> Work task: Each line below that contains the word "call" must be copied.

> Supplied material:
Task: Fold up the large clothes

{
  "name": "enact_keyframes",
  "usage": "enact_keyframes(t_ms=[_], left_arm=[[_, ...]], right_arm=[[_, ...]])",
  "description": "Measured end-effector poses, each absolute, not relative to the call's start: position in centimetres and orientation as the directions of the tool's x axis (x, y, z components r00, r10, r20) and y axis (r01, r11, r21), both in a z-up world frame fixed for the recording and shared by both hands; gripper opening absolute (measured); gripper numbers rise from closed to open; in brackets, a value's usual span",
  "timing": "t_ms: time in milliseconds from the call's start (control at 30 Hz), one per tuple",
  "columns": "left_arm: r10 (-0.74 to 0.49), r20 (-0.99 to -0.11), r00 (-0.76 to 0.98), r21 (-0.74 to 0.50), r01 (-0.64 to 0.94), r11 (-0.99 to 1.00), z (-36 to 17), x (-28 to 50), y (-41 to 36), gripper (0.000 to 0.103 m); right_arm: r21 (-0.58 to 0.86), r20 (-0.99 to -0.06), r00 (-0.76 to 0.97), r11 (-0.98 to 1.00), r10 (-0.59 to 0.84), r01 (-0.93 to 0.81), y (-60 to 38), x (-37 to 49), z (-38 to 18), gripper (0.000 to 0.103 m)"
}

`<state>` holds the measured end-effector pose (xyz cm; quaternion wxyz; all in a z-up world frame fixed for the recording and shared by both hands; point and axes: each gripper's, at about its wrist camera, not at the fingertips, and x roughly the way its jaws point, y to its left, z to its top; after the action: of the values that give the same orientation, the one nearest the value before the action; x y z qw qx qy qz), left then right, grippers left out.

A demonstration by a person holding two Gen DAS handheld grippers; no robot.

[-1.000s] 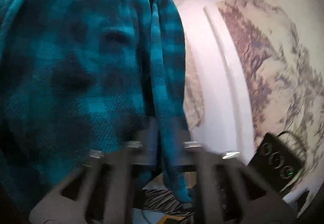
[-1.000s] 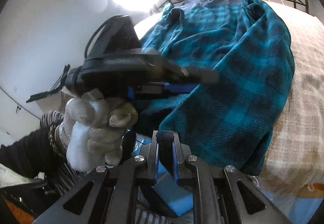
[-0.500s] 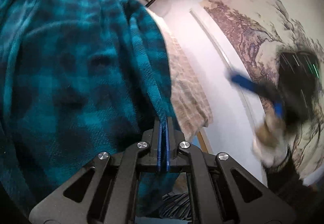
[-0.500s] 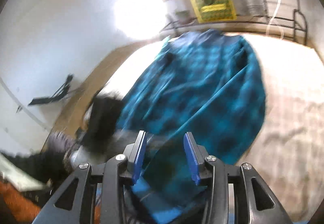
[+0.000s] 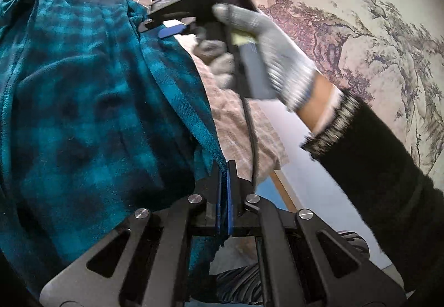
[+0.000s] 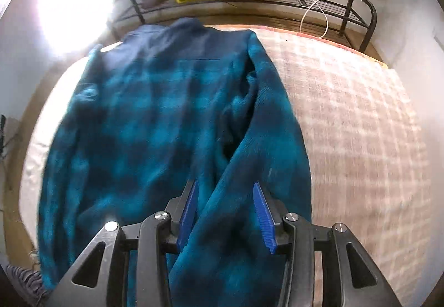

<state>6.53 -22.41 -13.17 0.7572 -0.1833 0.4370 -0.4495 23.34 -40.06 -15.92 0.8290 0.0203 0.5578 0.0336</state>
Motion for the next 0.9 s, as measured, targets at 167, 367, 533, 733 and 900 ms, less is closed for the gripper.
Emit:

> Solution to this task:
  "description": "Measured end-effector poses, each absolute, not relative to the call's start: position in centimetres and orientation as the directions of the tool's x axis (x, y, z components r00, r10, r20) and y axis (r01, r11, r21), both in a z-up world frame fixed for the recording and shared by both hands; gripper opening absolute (measured); gripper numbers rise from closed to open; in brackets, a value's usual span",
  "timing": "t_ms: time in milliseconds from the call's start (control at 30 Hz), one per tuple",

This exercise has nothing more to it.